**Exercise prompt**
Extract, unchanged, each line of the listing below from its first line through the line that contains "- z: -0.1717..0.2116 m", inclusive, and nothing else.

**Exercise inputs**
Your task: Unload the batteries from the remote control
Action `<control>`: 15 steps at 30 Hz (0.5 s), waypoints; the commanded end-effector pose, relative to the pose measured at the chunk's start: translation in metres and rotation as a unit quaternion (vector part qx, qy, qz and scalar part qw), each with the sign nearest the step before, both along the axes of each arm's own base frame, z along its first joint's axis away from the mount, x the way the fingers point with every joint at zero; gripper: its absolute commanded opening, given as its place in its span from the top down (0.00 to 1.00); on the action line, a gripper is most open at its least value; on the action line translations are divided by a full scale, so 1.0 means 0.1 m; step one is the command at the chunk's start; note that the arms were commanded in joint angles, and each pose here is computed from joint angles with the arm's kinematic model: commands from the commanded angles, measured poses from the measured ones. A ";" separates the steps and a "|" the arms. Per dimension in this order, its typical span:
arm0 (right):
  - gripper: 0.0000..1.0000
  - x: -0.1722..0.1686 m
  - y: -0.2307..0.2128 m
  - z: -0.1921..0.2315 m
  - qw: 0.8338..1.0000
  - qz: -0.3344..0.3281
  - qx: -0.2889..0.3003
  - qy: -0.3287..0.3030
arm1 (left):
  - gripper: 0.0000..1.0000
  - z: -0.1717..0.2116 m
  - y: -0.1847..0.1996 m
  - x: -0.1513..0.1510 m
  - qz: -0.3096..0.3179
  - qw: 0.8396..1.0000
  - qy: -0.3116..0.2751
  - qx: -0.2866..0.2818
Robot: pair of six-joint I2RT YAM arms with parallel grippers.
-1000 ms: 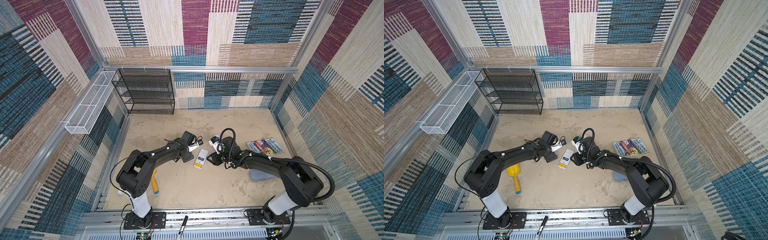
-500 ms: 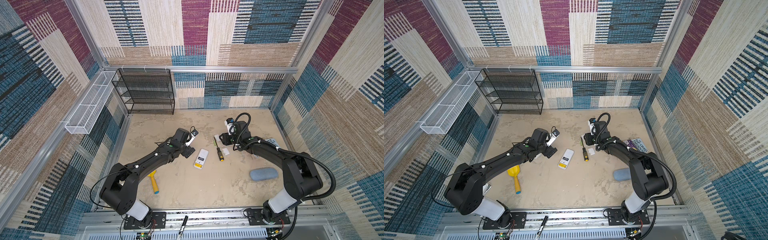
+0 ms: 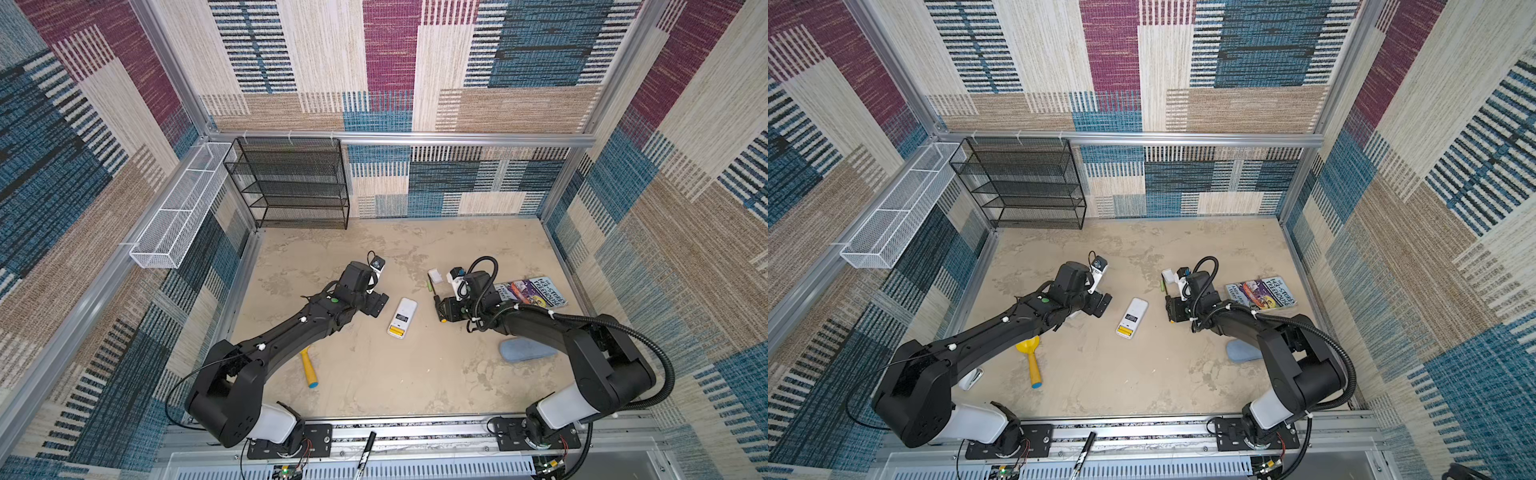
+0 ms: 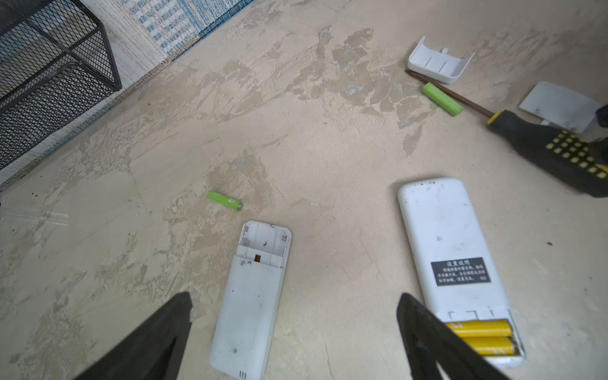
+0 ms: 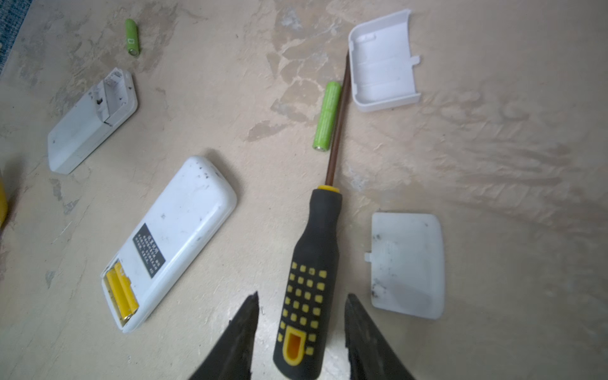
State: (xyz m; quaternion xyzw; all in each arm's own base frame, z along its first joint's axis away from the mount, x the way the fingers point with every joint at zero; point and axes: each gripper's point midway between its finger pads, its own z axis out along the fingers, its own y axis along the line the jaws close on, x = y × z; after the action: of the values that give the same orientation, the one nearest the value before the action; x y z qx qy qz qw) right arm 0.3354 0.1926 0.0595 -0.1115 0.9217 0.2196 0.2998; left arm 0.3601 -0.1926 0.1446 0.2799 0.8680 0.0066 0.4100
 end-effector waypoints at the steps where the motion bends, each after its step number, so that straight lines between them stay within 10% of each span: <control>1: 0.55 0.07 0.08 0.07 1.000 -0.010 0.013 -0.019 | 0.00 0.07 -0.02 0.01 0.015 0.999 -0.007 -0.028; 15: 0.56 0.16 0.01 -0.16 0.998 -0.050 -0.027 -0.007 | 0.01 0.11 -0.01 -0.03 0.011 0.999 -0.014 -0.037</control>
State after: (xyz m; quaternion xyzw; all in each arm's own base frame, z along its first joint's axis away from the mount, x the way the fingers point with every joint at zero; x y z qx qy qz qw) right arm 0.3419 0.1915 0.0375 -0.0858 0.9349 0.1765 0.2957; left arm 0.3545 -0.1897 0.1488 0.2647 0.8683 -0.0045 0.4195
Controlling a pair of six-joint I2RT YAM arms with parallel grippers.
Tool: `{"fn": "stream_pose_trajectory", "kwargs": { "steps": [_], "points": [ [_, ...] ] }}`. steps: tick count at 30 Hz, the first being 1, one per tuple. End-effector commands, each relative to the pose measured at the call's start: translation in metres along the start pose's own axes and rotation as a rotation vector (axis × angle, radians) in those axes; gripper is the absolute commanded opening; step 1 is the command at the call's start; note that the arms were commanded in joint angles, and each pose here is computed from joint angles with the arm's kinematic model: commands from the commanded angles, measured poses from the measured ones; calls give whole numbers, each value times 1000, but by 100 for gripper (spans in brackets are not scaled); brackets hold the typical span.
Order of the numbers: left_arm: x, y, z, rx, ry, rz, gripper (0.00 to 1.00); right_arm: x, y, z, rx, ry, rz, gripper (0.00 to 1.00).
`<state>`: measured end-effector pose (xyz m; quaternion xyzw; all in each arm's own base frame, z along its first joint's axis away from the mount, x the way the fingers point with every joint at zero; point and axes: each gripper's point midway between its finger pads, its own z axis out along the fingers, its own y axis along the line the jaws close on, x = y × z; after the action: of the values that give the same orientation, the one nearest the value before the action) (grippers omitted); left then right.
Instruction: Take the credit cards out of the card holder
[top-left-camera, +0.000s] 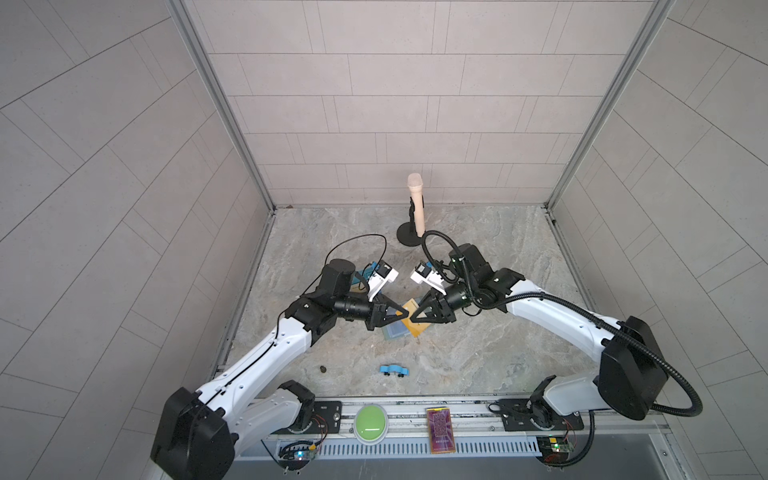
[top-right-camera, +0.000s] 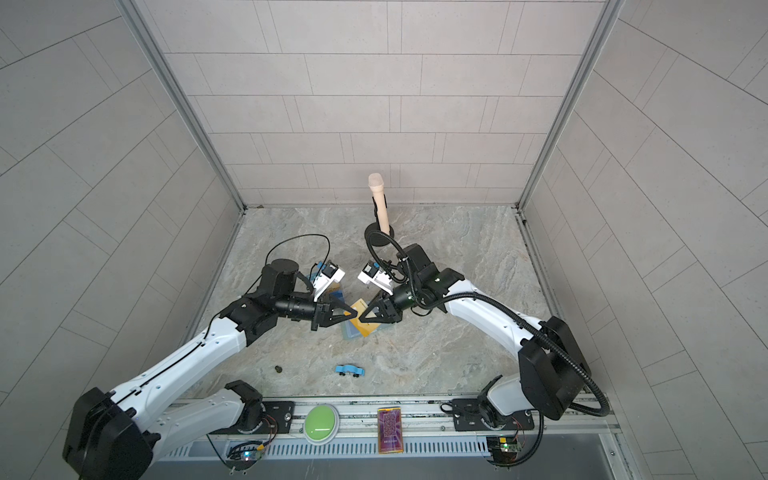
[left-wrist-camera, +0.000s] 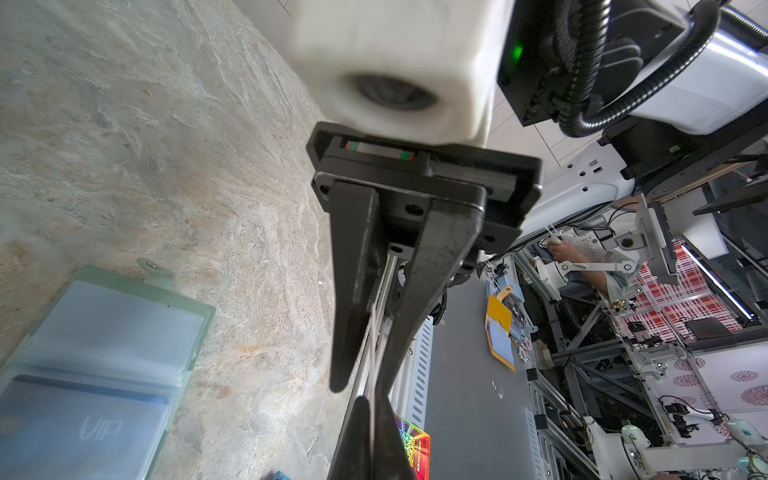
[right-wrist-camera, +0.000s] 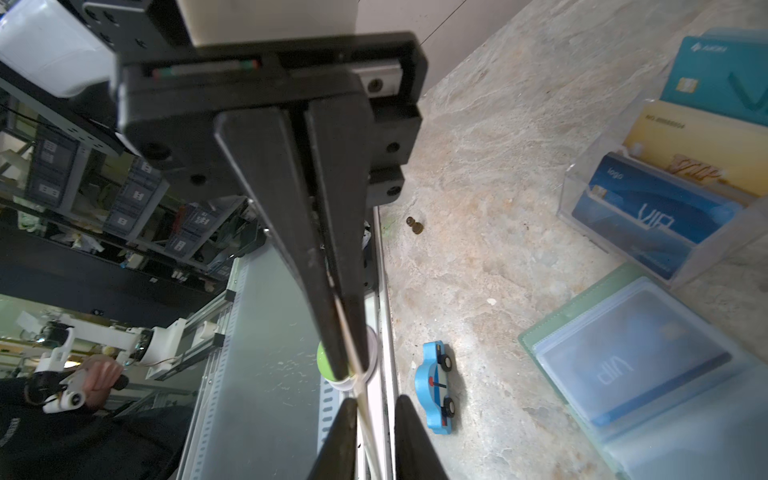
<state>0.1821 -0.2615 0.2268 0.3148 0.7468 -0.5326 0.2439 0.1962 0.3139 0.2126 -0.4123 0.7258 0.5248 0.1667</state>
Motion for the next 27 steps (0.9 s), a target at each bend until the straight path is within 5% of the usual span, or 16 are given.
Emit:
{"fn": "stream_pose_trajectory", "kwargs": {
  "steps": [1,8,13,17,27],
  "points": [
    [-18,-5,-5,-17,-77,50,0,-8,-6,-8,63,-44,-23,34],
    [-43,12,-10,-116,-234,15,0,-44,-11,-31,127,-329,25,64],
    [-60,30,-23,-241,-363,-19,0,-65,-30,-54,216,-556,144,68],
    [-77,21,-38,-231,-502,-2,0,-81,-29,-63,134,-722,181,69],
    [-96,0,-58,-191,-642,21,0,-109,-1,-60,-29,-767,144,65]
  ]
}}
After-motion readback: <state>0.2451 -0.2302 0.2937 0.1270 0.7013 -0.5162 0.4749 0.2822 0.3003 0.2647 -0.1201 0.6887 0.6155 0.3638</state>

**Response to this exercise**
Your task: Unload the batteries from the remote control
Action `<control>`: 15 steps at 30 Hz (0.5 s), waypoints; the commanded end-effector pose, relative to the pose measured at the chunk's start: translation in metres and rotation as a unit quaternion (vector part qx, qy, qz and scalar part qw), each with the sign nearest the step before, both along the axes of each arm's own base frame, z along its first joint's axis away from the mount, x the way the fingers point with every joint at zero; gripper: its absolute commanded opening, given as its place in its span from the top down (0.00 to 1.00); on the action line, a gripper is most open at its least value; on the action line translations are divided by a full scale, so 1.0 means 0.1 m; step one is the command at the chunk's start; note that the arms were commanded in joint angles, and each pose here is computed from joint angles with the arm's kinematic model: commands from the commanded angles, measured poses from the measured ones. A ";" separates the steps and a "|" the arms. Per dimension in this order, its typical span:
arm0 (right):
  - gripper: 0.0000..1.0000
  - x: -0.1722..0.1686 m
  - y: -0.2307..0.2128 m
  - z: -0.1921..0.2315 m
  - qw: 0.8338..1.0000
  - qz: -0.3344..0.3281
  - qx: -0.2889..0.3003
  - qy: -0.3287..0.3030
arm1 (left):
  - gripper: 0.0000..1.0000
  - z: -0.1717..0.2116 m

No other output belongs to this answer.